## DATA TO EXAMINE
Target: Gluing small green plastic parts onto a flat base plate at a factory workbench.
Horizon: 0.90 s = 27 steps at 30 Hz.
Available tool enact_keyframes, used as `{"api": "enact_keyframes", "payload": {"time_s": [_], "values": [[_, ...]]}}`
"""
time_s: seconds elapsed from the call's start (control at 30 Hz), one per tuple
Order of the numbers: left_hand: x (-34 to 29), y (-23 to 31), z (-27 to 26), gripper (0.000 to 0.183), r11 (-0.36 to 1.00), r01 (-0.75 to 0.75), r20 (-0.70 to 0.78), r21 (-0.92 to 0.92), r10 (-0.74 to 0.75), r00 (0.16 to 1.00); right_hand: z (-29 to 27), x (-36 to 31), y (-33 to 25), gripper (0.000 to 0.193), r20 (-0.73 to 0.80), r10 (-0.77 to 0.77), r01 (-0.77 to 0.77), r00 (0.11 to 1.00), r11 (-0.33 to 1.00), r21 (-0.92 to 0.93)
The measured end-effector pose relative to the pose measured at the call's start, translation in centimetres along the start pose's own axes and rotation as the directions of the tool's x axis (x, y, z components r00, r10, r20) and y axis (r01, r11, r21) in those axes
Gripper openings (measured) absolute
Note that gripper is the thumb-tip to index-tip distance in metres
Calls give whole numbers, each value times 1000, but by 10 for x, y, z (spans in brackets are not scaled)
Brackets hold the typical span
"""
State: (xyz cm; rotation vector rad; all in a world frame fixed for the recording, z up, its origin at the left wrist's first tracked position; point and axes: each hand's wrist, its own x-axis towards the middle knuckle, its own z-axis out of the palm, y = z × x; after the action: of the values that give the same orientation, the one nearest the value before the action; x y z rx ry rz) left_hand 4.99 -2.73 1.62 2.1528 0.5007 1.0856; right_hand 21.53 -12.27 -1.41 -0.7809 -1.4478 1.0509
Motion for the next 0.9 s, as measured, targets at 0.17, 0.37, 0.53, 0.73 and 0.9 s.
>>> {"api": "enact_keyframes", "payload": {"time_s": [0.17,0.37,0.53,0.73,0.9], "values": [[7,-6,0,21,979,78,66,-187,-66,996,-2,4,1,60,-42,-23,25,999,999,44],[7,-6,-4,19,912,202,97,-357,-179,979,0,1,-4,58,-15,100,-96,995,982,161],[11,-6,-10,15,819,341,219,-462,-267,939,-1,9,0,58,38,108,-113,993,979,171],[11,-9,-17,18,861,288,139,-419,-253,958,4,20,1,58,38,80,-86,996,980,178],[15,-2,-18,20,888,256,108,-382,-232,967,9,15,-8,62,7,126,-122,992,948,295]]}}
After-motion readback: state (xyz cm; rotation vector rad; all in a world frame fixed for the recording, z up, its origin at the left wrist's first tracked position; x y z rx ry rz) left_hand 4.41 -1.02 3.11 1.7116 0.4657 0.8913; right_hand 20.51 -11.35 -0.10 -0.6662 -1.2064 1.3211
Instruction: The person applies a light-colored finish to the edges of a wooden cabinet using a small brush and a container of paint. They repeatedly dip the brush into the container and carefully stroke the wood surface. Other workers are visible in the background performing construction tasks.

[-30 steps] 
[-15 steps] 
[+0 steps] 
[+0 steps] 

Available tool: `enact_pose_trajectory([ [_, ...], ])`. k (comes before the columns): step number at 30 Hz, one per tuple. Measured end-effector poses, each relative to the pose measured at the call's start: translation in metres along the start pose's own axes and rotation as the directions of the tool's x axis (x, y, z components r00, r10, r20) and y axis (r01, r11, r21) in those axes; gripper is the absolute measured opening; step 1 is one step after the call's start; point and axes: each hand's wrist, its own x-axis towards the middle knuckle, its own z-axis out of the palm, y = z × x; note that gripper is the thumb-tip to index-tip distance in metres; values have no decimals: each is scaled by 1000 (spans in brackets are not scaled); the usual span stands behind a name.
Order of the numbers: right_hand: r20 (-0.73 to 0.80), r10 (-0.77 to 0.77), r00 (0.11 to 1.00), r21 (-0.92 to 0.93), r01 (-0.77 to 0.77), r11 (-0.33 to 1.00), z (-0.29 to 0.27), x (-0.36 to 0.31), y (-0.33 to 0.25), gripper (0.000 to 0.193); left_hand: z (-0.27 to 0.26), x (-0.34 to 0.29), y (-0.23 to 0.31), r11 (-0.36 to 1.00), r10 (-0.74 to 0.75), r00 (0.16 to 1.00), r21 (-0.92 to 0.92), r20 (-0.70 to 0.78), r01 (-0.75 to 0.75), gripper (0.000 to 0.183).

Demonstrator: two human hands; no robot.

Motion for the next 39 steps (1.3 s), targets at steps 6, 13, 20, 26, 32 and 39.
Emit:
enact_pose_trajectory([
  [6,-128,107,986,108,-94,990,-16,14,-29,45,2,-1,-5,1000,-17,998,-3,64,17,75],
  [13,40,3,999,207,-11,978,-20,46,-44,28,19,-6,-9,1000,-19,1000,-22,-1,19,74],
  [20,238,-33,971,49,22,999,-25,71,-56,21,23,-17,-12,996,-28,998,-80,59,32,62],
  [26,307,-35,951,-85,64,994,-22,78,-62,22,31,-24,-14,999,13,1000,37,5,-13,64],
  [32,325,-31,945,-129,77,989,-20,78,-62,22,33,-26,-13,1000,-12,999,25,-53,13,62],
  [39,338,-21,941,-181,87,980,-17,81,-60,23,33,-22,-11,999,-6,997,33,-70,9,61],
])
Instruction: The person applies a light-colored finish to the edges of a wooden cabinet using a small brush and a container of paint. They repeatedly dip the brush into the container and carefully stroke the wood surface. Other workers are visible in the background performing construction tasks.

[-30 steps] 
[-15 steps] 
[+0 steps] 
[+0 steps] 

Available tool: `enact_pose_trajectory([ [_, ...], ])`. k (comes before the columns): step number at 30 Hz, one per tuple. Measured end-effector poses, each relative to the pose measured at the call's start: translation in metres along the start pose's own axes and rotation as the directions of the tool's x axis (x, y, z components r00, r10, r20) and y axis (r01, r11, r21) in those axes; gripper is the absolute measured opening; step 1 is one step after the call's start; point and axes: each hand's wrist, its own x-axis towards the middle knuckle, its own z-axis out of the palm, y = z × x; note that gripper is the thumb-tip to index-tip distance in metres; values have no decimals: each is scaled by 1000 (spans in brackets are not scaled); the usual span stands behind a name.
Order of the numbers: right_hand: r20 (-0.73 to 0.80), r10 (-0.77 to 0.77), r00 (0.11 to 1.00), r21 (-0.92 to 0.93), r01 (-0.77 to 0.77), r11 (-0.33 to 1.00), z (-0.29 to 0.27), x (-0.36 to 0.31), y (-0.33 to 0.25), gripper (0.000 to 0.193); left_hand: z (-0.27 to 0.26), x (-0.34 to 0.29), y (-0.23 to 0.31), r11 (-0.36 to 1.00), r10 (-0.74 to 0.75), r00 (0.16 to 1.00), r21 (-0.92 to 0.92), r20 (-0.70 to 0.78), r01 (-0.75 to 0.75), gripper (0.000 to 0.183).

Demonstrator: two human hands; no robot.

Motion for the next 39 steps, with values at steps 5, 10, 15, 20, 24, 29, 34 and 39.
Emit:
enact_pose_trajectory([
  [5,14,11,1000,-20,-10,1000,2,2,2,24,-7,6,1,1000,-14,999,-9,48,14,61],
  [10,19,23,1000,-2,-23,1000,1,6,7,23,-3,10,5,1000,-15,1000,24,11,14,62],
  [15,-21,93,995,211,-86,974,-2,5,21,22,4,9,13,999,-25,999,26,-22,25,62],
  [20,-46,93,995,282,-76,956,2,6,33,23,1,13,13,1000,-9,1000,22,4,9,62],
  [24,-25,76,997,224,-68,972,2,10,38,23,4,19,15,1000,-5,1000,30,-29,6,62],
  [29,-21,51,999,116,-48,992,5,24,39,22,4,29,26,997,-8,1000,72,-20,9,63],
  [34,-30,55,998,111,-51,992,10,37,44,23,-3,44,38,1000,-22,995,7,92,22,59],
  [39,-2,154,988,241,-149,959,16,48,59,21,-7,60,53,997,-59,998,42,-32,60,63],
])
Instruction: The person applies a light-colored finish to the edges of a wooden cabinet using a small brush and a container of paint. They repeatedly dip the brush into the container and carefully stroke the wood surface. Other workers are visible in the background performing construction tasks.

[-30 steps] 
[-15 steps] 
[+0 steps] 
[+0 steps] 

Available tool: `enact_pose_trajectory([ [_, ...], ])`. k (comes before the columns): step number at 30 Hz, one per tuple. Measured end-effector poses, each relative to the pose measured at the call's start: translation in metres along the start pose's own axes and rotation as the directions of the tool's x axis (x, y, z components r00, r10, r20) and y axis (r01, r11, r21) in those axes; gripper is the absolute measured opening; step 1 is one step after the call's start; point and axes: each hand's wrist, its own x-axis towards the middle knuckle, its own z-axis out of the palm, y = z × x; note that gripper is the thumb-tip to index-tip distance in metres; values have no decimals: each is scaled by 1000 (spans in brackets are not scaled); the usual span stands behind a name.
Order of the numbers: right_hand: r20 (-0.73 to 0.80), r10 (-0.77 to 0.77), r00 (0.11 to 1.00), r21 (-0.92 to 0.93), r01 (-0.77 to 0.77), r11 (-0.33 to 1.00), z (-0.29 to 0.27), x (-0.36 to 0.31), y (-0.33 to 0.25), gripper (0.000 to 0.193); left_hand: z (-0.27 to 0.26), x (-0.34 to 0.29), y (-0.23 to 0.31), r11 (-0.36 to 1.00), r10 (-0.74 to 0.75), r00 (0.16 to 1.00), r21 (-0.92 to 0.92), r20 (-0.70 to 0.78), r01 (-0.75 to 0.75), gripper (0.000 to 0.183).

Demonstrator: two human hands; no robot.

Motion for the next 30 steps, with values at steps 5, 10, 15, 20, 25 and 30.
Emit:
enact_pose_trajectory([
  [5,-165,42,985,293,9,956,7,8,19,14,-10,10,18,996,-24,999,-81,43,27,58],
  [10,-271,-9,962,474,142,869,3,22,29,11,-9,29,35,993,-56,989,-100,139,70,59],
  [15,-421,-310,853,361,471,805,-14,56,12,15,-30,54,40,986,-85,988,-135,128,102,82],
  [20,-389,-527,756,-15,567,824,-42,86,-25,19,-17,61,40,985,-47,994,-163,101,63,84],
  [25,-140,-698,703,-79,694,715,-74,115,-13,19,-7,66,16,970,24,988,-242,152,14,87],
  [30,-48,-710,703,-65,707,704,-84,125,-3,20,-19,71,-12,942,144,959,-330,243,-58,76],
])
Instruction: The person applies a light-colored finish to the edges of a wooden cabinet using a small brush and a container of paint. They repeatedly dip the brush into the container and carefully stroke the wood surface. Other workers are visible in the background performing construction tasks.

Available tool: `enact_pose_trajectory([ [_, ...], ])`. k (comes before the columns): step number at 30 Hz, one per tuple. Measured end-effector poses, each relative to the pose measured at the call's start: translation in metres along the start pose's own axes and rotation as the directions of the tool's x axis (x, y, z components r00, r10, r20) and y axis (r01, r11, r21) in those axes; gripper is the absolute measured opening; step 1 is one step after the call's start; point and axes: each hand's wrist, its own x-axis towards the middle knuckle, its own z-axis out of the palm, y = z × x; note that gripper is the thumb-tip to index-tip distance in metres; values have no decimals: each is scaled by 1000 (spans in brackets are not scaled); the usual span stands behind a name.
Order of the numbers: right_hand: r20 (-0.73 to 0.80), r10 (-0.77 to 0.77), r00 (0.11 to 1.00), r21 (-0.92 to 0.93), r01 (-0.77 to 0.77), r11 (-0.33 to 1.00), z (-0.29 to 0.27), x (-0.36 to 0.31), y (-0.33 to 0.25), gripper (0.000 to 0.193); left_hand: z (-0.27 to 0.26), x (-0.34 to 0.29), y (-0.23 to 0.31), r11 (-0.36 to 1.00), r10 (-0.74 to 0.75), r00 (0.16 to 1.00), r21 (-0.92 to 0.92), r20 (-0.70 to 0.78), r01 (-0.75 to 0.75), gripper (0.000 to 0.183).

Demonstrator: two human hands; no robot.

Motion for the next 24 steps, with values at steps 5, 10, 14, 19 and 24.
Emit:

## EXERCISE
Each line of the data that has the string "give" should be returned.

## TASK OUTPUT
Calls give whole numbers, each value times 1000, but by 10 for x, y, z (spans in brackets are not scaled)
State: (xyz cm; rotation vector rad; all in a world frame fixed for the recording, z up, its origin at the left wrist's first tracked position; point and axes: each hand's wrist, its own x-axis towards the middle knuckle, its own z-axis out of the palm, y = z × x; after the action: of the values that give the same orientation, the one nearest the value before the action; x y z rx ry rz) left_hand 4.99 -2.73 1.62 2.1528 0.5007 1.0856; right_hand 21.53 -12.27 -1.41 -0.7809 -1.4478 1.0509

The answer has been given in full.